Inventors: Dieter Haemmerich, David Mahvi, John Webster, David Schutt

The Wisconsin Alumni Research Foundation (WARF) is seeking commercial partners interested in developing a faster method of bipolar RF ablation that uses an electrode array to heat tissue between electrodes.
The liver is a common site for both primary and metastasizing cancer. Surgical resection, the preferred treatment for liver cancer, is a time consuming procedure during which the surgeon must cut through tissue while avoiding or closing large blood vessels. Blood loss during resection can increase the chance of post-operative complications and decrease patient survival rates.

One method of reducing blood loss is radiofrequency (RF) ablation, which involves passing an electrical current from a probe inserted into the tissue to a ground pad situated on the patient’s skin. The electric current coagulates tissue near the probe with heat, sealing it against blood flow. RF ablation originally involved inserting, removing and reapplying a single mono-polar probe at many locations along a tissue slice, a process that generally took too long for clinical practice.
The Invention
UW-Madison researchers have developed a faster method of bipolar RF ablation that uses an electrode array to heat tissue between electrodes.

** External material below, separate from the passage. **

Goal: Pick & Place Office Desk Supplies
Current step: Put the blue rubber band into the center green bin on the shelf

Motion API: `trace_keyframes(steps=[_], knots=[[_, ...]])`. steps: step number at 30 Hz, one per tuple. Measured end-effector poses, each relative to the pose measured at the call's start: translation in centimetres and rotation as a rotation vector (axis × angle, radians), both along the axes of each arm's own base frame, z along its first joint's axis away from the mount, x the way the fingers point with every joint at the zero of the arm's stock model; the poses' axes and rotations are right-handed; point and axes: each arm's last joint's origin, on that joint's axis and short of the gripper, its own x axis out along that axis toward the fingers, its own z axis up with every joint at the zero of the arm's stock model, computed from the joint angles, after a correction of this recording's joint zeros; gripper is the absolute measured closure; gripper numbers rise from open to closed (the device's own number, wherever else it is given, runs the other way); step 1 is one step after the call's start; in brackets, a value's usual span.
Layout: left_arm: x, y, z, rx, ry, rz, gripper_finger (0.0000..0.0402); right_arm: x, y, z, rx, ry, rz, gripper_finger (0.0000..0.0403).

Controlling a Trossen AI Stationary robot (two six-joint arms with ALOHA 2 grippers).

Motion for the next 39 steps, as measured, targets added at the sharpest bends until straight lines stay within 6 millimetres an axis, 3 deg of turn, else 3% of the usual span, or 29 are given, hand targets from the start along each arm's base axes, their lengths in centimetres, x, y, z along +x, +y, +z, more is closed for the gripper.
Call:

The electrodes are inserted into the tissue along a resection cut line. To heat the tissue, RF energy is applied in bipolar mode between pairs of probes set in a comb-like configuration. Power is switched between pairs of electrodes in half-second intervals, allowing all probes to heat the tissue, but avoiding increased impedance, which compromises effective heating.
  • Thermal coagulation of tissue during surgery to minimize blood loss
Key Benefits
  • More rapidly ablates areas of tissue than previous methods
  • Allows a surgeon to thermally coagulate tissue, rather than having to close tissue surgically, saving time and preventing blood loss
  • Coagulates vessels up to five mm in diameter; in contrast, mono-polar probes can only coagulate vessels up to three mm
  • No ground pads are necessary, eliminating risk of skin burns below the pads.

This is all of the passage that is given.